Required work = Exactly as given, reproduce the records in full.

Exercise materials =

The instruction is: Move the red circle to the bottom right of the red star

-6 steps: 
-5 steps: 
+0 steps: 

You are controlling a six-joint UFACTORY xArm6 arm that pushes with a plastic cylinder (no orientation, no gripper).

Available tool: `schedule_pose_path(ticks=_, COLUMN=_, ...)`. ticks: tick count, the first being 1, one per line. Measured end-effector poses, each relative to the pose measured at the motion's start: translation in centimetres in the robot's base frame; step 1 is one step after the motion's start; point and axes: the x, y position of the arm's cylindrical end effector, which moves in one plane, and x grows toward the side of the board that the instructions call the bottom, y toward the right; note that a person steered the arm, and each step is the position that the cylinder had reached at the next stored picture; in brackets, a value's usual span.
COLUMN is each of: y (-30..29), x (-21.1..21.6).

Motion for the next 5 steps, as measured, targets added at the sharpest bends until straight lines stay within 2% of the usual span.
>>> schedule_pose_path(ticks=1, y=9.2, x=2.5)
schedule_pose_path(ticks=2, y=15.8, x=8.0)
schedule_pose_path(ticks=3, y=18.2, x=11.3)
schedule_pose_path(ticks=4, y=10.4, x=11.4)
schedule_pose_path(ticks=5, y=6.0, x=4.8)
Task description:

Output of the task =
The instruction is: Move the red circle to the bottom right of the red star

-6 steps: 
-5 steps: 
+0 steps: 

You are controlling a six-joint UFACTORY xArm6 arm that pushes with a plastic cylinder (no orientation, no gripper).

Available tool: `schedule_pose_path(ticks=_, COLUMN=_, ...)`. ticks: tick count, the first being 1, one per line. Measured end-effector poses, each relative to the pose measured at the motion's start: translation in centimetres in the robot's base frame; step 1 is one step after the motion's start; point and axes: the x, y position of the arm's cylindrical end effector, which moves in one plane, and x grows toward the side of the board that the instructions call the bottom, y toward the right; note that a person steered the arm, and each step is the position that the cylinder had reached at the next stored picture; in brackets, a value's usual span.
COLUMN is each of: y (-30..29), x (-21.1..21.6).

Motion for the next 5 steps, as measured, targets added at the sharpest bends until straight lines stay within 2% of the usual span.
>>> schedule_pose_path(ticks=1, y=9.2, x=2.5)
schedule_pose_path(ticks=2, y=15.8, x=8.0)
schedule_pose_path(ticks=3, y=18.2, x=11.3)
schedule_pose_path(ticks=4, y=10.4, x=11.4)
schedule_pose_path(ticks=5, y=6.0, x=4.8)
Task description:

No more output will be produced for this exercise.